Task to carry out: Would you output the entries below only from the line containing "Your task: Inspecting" through the line containing "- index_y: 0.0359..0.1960", exactly as they stand and with both ends included?

Data items

'''

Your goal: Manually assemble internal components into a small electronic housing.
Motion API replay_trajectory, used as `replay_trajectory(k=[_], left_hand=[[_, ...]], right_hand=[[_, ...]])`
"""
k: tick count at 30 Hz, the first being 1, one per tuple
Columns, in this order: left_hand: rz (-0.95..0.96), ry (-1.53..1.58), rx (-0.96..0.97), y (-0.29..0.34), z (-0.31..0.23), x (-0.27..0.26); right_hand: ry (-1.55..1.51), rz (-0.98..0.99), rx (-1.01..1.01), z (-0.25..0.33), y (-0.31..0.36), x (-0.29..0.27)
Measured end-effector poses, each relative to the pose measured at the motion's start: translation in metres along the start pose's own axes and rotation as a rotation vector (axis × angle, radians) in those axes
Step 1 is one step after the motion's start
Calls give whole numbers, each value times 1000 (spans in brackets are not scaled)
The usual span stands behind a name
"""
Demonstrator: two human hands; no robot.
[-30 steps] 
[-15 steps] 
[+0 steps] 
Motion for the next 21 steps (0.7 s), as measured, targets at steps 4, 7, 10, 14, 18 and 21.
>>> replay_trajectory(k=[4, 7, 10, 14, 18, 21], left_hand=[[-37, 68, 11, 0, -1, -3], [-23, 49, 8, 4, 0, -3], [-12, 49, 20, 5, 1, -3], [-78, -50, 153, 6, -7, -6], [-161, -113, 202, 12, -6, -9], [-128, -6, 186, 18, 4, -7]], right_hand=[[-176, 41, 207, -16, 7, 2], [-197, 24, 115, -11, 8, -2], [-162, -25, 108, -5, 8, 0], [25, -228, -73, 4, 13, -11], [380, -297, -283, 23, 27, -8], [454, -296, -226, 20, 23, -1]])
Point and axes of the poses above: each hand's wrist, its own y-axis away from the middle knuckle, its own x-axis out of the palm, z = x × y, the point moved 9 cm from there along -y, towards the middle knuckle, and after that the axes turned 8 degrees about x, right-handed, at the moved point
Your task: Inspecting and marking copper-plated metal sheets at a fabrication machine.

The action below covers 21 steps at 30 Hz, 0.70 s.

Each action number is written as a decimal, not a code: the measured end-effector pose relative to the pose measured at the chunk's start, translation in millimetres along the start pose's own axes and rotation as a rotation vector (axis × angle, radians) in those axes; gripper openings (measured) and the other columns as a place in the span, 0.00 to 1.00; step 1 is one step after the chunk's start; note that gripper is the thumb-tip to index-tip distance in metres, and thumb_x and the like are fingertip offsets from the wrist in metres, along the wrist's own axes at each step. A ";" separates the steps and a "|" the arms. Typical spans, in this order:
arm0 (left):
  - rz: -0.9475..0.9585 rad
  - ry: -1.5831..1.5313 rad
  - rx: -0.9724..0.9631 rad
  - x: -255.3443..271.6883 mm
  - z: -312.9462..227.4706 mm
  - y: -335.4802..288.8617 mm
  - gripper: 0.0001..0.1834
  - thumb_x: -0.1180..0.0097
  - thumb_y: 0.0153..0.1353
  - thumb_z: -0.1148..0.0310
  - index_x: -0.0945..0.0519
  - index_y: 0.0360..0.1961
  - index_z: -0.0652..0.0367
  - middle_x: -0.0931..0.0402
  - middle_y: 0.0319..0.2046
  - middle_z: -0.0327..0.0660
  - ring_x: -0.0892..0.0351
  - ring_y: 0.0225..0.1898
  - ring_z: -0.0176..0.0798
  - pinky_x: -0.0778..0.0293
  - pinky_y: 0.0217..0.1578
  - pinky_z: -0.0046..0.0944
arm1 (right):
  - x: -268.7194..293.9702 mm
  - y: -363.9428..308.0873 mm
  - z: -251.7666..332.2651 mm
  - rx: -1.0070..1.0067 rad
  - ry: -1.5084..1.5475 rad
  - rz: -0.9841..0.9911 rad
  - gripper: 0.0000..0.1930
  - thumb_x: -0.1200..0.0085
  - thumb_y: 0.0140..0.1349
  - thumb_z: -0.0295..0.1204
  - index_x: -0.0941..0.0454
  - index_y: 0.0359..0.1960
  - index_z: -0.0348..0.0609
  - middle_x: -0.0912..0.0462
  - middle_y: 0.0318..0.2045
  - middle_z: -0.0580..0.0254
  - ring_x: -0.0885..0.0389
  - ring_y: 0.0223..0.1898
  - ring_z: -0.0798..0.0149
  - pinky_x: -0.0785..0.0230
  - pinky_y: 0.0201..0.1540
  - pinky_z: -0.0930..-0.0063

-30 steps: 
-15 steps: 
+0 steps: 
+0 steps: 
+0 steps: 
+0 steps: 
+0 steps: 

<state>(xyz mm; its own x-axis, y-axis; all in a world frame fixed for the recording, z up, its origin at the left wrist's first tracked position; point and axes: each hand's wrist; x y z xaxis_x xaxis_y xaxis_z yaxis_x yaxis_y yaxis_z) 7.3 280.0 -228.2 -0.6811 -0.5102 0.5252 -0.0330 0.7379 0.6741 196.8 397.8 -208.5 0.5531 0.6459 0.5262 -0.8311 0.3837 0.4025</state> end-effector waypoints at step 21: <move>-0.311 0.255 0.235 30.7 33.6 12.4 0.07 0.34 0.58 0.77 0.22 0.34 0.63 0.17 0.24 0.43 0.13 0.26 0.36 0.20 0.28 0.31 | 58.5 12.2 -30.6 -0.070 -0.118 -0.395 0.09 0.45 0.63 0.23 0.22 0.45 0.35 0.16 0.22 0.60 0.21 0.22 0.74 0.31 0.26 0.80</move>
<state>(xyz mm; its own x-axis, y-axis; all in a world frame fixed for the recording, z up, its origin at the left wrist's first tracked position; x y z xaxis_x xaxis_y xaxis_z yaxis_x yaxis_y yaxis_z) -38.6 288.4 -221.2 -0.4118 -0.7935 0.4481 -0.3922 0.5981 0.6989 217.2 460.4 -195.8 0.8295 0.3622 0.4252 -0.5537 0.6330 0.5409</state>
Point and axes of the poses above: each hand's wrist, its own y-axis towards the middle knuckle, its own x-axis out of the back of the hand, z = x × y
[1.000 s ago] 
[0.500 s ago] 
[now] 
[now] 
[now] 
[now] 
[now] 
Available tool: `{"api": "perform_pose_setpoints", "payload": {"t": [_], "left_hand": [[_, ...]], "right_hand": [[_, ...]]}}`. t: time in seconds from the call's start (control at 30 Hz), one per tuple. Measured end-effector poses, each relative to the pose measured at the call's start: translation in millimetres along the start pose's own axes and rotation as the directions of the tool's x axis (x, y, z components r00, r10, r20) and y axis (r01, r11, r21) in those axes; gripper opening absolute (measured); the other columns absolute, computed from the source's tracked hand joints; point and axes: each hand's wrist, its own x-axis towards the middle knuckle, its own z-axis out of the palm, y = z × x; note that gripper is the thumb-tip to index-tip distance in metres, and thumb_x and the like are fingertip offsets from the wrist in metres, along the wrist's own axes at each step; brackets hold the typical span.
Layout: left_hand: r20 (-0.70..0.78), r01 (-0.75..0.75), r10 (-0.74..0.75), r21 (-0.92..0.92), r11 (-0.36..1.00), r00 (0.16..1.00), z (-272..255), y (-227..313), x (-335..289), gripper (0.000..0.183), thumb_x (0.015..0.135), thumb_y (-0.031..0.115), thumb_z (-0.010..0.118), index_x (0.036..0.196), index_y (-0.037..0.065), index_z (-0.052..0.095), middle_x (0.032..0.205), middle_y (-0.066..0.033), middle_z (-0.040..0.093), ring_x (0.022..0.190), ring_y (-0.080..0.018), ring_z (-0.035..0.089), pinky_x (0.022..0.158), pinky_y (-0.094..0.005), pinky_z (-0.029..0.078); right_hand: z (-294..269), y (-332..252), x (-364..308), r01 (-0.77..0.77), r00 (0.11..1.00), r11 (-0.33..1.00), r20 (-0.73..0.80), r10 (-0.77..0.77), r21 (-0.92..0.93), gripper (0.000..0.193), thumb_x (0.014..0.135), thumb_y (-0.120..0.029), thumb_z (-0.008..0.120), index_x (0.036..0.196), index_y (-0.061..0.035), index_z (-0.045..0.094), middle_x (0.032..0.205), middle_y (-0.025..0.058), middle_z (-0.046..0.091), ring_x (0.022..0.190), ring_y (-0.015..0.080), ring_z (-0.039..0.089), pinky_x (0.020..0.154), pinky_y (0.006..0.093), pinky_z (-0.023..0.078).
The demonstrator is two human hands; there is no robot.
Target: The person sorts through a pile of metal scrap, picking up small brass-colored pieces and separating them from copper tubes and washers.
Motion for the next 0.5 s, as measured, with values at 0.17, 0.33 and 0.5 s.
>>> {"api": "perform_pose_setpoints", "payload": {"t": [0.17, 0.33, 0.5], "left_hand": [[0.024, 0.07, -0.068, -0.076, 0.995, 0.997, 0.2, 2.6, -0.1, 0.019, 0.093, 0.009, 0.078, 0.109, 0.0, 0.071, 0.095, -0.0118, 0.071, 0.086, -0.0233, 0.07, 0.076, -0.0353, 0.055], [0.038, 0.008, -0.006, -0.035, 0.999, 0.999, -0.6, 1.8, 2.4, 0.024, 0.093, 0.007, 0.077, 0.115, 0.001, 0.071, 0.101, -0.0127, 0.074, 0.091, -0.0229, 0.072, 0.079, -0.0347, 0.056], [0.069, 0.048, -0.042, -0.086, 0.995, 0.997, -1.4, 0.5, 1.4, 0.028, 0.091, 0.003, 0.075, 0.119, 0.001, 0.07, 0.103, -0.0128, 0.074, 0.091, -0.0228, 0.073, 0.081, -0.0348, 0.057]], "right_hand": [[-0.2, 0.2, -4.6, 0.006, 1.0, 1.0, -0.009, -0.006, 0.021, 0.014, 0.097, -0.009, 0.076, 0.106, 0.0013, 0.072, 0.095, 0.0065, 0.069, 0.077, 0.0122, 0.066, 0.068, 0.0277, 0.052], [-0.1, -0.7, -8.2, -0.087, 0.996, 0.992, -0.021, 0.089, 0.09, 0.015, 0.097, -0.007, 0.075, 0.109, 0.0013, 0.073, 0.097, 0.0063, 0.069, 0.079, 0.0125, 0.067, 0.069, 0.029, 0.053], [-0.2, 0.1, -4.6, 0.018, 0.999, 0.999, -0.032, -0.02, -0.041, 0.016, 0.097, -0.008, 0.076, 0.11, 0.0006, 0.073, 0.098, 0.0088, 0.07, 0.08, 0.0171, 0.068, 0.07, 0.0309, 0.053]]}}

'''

Answer to this problem:
Your task: Inspecting and marking copper-plated metal sheets at a fabrication machine.

The action below covers 21 steps at 30 Hz, 0.70 s.

Each action number is written as a decimal, not a code: the measured end-effector pose relative to the pose measured at the chunk's start, translation in millimetres along the start pose's own axes and rotation as a rotation vector (axis × angle, radians) in those axes; gripper openings (measured) and the other columns as a place in the span, 0.00 to 1.00; step 1 is one step after the chunk's start; note that gripper is the thumb-tip to index-tip distance in metres, and thumb_x and the like are fingertip offsets from the wrist in metres, along the wrist's own axes at each step. A ";" separates the steps and a "|" the arms. Typical spans, in this order:
arm0 (left):
  - rz: -0.9475..0.9585 rad
  - ry: -1.5831..1.5313 rad
  - rx: -0.9724..0.9631 rad
  - x: -255.3443..271.6883 mm
  - z: -312.9462..227.4706 mm
  - y: -335.4802..288.8617 mm
  - gripper: 0.0001..0.1834
  - thumb_x: -0.1180..0.0097
  - thumb_y: 0.0153..0.1353
  - thumb_z: -0.1148..0.0310
  - index_x: -0.0945..0.0519
  - index_y: 0.0360..0.1961
  - index_z: -0.0652..0.0367
  - middle_x: -0.0931..0.0402
  - middle_y: 0.0319..0.2046
  - middle_z: -0.0327..0.0660
  - ring_x: -0.0892..0.0351
  - ring_y: 0.0225..0.1898
  - ring_z: -0.0176..0.0798
  - pinky_x: -0.0778..0.0293
  - pinky_y: 0.0217..0.1578
  - pinky_z: -0.0046..0.0944
arm1 (right):
  - x: -268.7194..293.9702 mm
  - y: -363.9428..308.0873 mm
  - z: -251.7666..332.2651 mm
  - rx: -1.0070..1.0067 rad
  - ry: -1.5084..1.5475 rad
  - rz: -0.9841..0.9911 rad
  - gripper: 0.0000..0.1930
  - thumb_x: -0.1200..0.0085
  - thumb_y: 0.0140..0.1349
  - thumb_z: -0.0295..0.1204
  - index_x: -0.0941..0.0454
  - index_y: 0.0359..0.1960

The answer has been written out completely.